Unter Fenstern Zeichen.
© Herbert Marker, 2005

Fotoarbeit nach Kriterien der Conceptual Art an semiotischen Selbstverständlichkeiten im Wiener öffentlichen Raum von 2005.

Aussterbende Begriffe, vergessene und verblassende Schriftzeichen, alte Berufsbilder und teilweise verschroben wirkende Angebote an die Bewohner
und Nutzer der Stadt zeugen vom evolutionären Wandel des öffentlichen Mikrokosmos. Die Fotoarbeit  “Unter Fenstern Zeichen.”  sensibilisiert in gezielten Ausschnitten die Aufmerksamkeit für die detailreiche Schönheit und Komplexität der kaum beachteten (all)täglichen Lebensumgebung.

Sie weist gleichzeitig auf einen zwar öffentlichen, trotzdem vordergründig wenig wahrgenommenen Indikator auch der - gerade im täglichen Vergleich der aktuellen Realität - ethno-soziologischen Stadtentwicklung und Angebotsverwandlung hin und lässt damit einen noch existenten, dennoch grossteils schon verwehten Hauch persönlichen Engagements zwischen Angebot und Nachfrage, zwischen Handel, Gewerbe und Kunden spüren.   
“Ich bin (war) in deiner Nähe” - in jedem Wortsinn.

Auch daraus ergibt sich ein zuerst verborgener, aber logischer zweiter Aspekt der Arbeit - die zwingend schatten
hafte Existenz über den Zeichen. Hinter den Fenstern und also über den Zeichen ist Leben, muss Leben stattfinden. Hier lassen manchmal kleine individuelle Gestaltungen auf menschliches Tun schliessen. Die Interpretation dieses Tuns ergibt sich einzig aus der Konnotation des Betrachters, seiner erlernten Vorstellungswelt und des eigenen Bildungskontextes. Die Bestätigung durch die Bewohner selbst bleibt aus. Mensch und (meist auch) Ort bleiben unerkannt.

Die titelgebenden Fenster kommen manchmal nur in Spiegelungen der gegenüberliegenden Fassaden vor bzw. sind durch das Vorhandensein eines Gesimses, einer Unterbrechung der Dachlandschaft angedeutet. Oder werden sogar erst in einem bald zu erwartenden Neubau an dieser Stelle stattfinden.

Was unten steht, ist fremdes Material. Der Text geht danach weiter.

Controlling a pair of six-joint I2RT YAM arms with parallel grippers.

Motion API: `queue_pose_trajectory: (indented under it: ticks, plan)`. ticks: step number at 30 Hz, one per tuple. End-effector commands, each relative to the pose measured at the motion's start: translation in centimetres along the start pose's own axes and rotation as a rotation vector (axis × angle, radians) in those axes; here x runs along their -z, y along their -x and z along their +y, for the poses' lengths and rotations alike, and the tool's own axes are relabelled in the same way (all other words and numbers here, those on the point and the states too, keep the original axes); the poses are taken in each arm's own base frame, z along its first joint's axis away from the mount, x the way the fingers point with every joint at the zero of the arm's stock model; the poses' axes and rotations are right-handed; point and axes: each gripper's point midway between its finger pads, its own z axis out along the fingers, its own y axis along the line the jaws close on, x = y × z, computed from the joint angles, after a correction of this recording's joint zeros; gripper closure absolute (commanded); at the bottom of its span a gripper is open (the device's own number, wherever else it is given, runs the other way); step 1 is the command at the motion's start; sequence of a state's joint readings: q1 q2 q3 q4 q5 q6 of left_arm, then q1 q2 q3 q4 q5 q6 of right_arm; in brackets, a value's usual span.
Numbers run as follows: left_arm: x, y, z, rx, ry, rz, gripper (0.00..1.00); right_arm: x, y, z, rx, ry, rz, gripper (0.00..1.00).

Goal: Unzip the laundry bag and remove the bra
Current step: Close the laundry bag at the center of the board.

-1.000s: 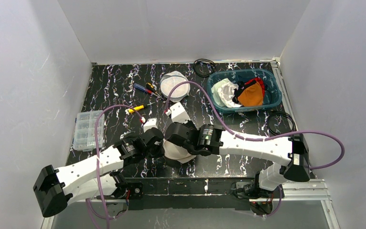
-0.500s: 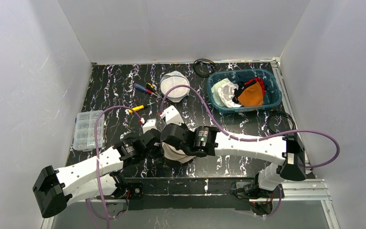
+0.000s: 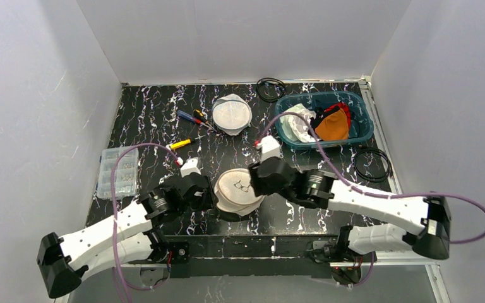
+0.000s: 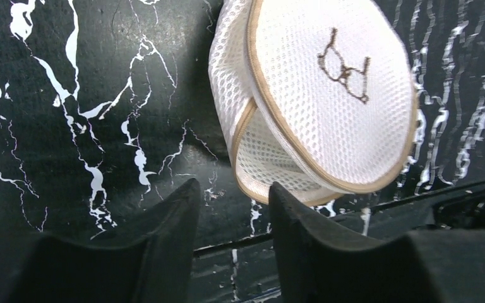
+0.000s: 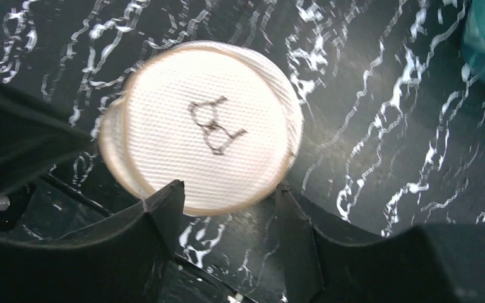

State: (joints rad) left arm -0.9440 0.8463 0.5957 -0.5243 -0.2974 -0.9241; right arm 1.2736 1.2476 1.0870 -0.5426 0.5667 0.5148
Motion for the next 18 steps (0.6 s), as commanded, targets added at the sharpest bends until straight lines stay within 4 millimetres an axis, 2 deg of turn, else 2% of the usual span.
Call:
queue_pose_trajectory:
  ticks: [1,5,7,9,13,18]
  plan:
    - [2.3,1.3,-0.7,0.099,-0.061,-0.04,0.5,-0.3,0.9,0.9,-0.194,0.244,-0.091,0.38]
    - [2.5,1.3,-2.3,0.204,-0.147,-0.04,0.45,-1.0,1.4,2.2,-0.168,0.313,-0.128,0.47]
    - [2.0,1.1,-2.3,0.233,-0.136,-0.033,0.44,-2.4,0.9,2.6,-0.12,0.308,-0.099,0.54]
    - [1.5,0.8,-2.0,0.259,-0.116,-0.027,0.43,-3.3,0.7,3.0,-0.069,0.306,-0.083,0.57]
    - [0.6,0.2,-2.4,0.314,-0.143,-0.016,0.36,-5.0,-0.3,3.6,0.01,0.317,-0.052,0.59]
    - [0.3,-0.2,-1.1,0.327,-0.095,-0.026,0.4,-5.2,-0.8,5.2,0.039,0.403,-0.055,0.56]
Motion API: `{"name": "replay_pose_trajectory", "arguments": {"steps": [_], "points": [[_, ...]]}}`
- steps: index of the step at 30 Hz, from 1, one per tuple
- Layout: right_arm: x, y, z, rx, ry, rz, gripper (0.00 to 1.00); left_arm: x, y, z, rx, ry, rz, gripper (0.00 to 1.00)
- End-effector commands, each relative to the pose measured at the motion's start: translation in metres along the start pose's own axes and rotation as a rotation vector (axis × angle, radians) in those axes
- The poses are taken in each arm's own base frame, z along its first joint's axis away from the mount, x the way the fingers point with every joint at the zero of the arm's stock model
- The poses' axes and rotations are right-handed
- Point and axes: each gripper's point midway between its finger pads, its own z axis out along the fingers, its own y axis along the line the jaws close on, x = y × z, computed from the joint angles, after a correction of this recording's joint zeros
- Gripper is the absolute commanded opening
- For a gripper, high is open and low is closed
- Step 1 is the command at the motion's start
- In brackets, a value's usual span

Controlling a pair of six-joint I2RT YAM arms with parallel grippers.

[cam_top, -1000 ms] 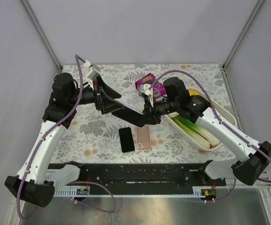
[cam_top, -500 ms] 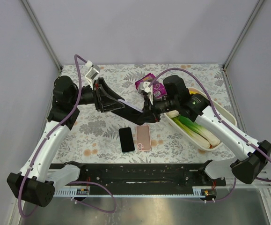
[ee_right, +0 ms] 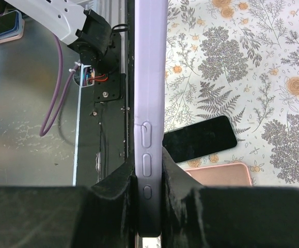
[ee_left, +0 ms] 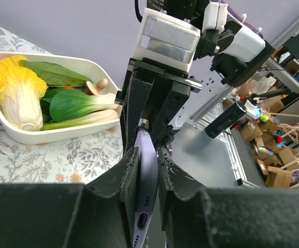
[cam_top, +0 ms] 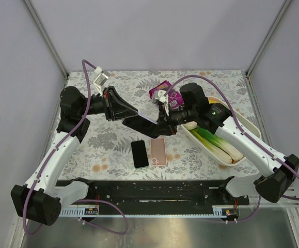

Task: Take the phone out of the phone case
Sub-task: Remove the phone case from the phone.

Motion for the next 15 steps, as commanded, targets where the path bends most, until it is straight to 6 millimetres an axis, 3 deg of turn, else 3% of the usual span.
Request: {"name": "replay_pose_trajectory", "arguments": {"steps": [1,15], "points": [[-0.026,-0.013,-0.004,0.062,-0.068,-0.125,0.00,0.001,-0.006,0.002,0.048,-0.001,-0.071,0.00],[-0.021,-0.024,-0.005,0.158,-0.001,-0.233,0.00,0.015,0.026,0.003,-0.074,-0.082,-0.294,0.00]]}}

Die Fotografien sind - obwohl das Angebot an Sujets täglich abnimmt - weniger dokumentarisch-konservatorisch als ein spontanes Spiel mit Proportionen und Flächen, Formen und Farben, Licht und Schatten. Diese Elemente werden nicht gestalterisch neu angelegt sondern mittels digitaler Kamera ausschnittsweise unmittelbar dem urbanen Raum entnommen. Einzige künstlerische Intervention beschränkt sich auf den perspektivischen Eingriff im Sinne des rechten Winkels. Gleichzeitig damit wird der Standpunkt des Beobachters sozusagen “erhöht” und in eine real nicht einnehmbare Position in einer anderen, fluchtpunktlosen Dimension verlegt.

Die fotografische Bestandsaufnahme begann mit ersten Testaufnahmen im Sommer 2004 und fand im Winter 2005 ihren endgültigen Abschluss. Die notwendigen Wege wurden mit öffentlichen Verkehrsmitteln, mit Motorroller und meistenteils zu Fuss bewältigt. Insgesamt ergab sich eine Wegstrecke von ca. 650 km für Recherche und Aufnahme und ein Zeitaufwand inkl. Bearbeitung, Archivierung und Nutzbarmachung von einigen hundert Stunden. Aus einer ungefähren Zahl von weit über 4000 Aufnahmen ausschliesslich im Stadtgebiet von Wien ergibt sich schlussendlich eine Auswahl von etwas über 2000 Ansichten, die in der Mehrzahl den oben beschriebenen Kriterien entsprechen.